* [WORK INSTRUCTION]:
Pictures stay out; please output the remaining data exactly.
*** Begin section ***
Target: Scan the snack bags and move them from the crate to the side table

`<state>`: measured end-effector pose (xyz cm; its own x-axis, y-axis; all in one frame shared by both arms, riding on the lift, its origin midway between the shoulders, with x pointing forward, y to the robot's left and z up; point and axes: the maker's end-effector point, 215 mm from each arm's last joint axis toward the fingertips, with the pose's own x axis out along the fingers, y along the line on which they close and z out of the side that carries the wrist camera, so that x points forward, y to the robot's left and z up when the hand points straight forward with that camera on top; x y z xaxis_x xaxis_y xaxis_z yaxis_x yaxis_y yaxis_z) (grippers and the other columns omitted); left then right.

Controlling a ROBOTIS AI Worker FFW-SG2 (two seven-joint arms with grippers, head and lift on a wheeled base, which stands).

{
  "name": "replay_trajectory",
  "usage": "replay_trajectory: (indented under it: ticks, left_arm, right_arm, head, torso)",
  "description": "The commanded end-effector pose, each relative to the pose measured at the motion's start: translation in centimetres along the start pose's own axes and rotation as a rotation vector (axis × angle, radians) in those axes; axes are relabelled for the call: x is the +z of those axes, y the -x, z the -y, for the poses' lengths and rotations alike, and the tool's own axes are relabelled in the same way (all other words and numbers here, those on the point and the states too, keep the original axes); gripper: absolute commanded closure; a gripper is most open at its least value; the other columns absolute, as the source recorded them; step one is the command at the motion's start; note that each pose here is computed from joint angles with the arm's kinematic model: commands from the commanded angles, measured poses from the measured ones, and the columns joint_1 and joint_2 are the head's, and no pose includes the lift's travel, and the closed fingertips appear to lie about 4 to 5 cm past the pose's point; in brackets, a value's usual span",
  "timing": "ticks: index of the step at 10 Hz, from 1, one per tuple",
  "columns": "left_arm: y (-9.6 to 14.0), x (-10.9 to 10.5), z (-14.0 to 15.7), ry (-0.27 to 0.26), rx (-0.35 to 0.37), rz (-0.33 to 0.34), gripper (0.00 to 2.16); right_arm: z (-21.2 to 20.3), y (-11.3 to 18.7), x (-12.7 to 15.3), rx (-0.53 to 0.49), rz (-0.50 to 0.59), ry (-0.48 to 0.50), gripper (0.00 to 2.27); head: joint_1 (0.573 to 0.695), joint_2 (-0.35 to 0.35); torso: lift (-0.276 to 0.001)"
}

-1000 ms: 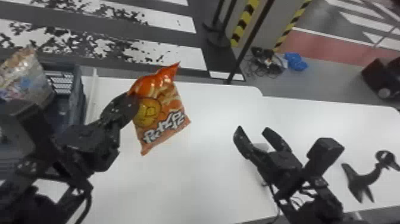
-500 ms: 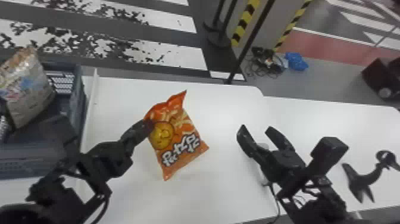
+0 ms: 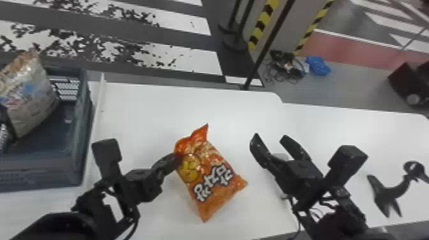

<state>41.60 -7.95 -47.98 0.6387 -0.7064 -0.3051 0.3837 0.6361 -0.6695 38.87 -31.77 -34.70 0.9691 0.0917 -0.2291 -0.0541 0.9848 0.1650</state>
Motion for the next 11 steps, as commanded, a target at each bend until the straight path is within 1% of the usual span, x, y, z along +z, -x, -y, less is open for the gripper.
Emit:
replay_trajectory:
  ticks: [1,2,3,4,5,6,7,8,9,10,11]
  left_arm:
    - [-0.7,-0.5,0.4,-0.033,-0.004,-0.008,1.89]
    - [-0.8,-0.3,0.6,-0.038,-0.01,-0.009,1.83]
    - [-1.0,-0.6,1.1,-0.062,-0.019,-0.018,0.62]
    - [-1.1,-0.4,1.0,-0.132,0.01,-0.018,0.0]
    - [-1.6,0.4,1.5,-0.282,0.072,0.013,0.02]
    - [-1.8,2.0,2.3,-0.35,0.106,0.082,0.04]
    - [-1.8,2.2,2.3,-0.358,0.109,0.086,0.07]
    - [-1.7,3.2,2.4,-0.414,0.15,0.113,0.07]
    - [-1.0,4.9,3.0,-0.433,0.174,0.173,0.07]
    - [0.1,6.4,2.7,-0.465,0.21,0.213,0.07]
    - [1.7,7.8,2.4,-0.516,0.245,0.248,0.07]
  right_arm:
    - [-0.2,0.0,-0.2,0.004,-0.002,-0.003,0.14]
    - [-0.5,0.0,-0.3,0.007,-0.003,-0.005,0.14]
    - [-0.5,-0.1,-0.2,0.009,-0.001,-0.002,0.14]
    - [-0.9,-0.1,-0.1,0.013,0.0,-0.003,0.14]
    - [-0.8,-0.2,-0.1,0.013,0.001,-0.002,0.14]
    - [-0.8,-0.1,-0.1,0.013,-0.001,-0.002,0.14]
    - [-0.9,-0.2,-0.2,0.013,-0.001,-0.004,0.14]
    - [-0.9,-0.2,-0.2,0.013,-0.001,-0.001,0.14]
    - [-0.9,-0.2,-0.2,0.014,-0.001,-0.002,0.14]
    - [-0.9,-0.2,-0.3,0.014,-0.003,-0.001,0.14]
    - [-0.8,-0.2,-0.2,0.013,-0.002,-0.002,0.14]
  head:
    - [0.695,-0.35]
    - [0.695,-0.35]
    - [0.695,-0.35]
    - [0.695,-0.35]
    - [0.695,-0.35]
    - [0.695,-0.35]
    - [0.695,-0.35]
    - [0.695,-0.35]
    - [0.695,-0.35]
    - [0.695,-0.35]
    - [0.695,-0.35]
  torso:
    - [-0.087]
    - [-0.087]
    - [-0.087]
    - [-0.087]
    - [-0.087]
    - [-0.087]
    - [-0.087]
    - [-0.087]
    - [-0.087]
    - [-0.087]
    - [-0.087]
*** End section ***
* [ANSWER TO THE PROBLEM]:
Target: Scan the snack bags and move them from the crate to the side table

`<state>`: measured end-effector pose (xyz cm; its own x-axis, y-axis; all in one frame shared by both arms, riding on the lift, its origin midway between the shoulders, with x pointing forward, y to the robot's left and z up; point and axes: the maker's end-effector point, 215 mm from each arm's last joint axis toward the fingertips, with the pose's own x axis out along the fingers, y along the line on which they close and z out of the side that carries the wrist camera, so that x points forward, y to the robot's left and z up when the hand points straight forward with that camera on top; x y z xaxis_x xaxis_y xaxis_z yaxis_x yaxis_y yaxis_z) (grippers and the other columns omitted); left then right.

Controlling a ROBOTIS AI Worker FFW-SG2 (two seven-joint arms with grippers, head and lift on a wheeled base, which stands).

{
  "name": "replay_trajectory",
  "usage": "replay_trajectory: (indented under it: ticks, left_arm, right_arm, head, torso)",
  "description": "The commanded end-effector pose, each relative to the pose measured at the motion's start: translation in centimetres along the start pose's own axes and rotation as a rotation vector (axis × angle, radians) in those axes; axes are relabelled for the call: x is the +z of those axes, y the -x, z the -y, for the poses' lengths and rotations alike, and the tool's own axes are relabelled in the same way (all other words and numbers here, those on the point and the states too, keep the original axes); gripper: absolute commanded closure; a gripper is most open at its least value; the other columns absolute, as the source recorded them; step one is the command at the motion's start; note that each pose here is computed from joint angles with the arm's kinematic model: commands from the commanded angles, measured poses from the measured ones, and the columns joint_1 and joint_2 are the head's, and no pose includes the lift's travel, and the closed fingertips appear to lie about 4 to 5 cm past the pose's point; in brackets, a value's usual span",
  "timing": "ticks: index of the step at 10 Hz, from 1, one per tuple",
  "columns": "left_arm: y (-9.6 to 14.0), x (-10.9 to 10.5), z (-14.0 to 15.7), ry (-0.27 to 0.26), rx (-0.35 to 0.37), rz (-0.33 to 0.34), gripper (0.00 to 2.16); right_arm: z (-21.2 to 20.3), y (-11.3 to 18.7), x (-12.7 to 15.3), rx (-0.53 to 0.49), rz (-0.50 to 0.59), ry (-0.48 to 0.50), gripper (0.00 to 2.27); head: joint_1 (0.573 to 0.695), joint_2 (-0.35 to 0.35); torso: lift (-0.276 to 0.001)"
}

-1000 ms: 
-500 ms: 
+0 ms: 

<state>41.60 -7.95 -47.98 0.6387 -0.7064 -0.3051 0.3837 0.6361 -0.6695 38.87 -31.77 -34.70 0.9691 0.0917 -0.2291 -0.0541 0.9848 0.1650</state>
Motion for the next 11 steps, as commanded, a target at each bend until the straight path is within 1% of the usual span, x, y, z along +z, -x, -y, less is open for the gripper.
Emit:
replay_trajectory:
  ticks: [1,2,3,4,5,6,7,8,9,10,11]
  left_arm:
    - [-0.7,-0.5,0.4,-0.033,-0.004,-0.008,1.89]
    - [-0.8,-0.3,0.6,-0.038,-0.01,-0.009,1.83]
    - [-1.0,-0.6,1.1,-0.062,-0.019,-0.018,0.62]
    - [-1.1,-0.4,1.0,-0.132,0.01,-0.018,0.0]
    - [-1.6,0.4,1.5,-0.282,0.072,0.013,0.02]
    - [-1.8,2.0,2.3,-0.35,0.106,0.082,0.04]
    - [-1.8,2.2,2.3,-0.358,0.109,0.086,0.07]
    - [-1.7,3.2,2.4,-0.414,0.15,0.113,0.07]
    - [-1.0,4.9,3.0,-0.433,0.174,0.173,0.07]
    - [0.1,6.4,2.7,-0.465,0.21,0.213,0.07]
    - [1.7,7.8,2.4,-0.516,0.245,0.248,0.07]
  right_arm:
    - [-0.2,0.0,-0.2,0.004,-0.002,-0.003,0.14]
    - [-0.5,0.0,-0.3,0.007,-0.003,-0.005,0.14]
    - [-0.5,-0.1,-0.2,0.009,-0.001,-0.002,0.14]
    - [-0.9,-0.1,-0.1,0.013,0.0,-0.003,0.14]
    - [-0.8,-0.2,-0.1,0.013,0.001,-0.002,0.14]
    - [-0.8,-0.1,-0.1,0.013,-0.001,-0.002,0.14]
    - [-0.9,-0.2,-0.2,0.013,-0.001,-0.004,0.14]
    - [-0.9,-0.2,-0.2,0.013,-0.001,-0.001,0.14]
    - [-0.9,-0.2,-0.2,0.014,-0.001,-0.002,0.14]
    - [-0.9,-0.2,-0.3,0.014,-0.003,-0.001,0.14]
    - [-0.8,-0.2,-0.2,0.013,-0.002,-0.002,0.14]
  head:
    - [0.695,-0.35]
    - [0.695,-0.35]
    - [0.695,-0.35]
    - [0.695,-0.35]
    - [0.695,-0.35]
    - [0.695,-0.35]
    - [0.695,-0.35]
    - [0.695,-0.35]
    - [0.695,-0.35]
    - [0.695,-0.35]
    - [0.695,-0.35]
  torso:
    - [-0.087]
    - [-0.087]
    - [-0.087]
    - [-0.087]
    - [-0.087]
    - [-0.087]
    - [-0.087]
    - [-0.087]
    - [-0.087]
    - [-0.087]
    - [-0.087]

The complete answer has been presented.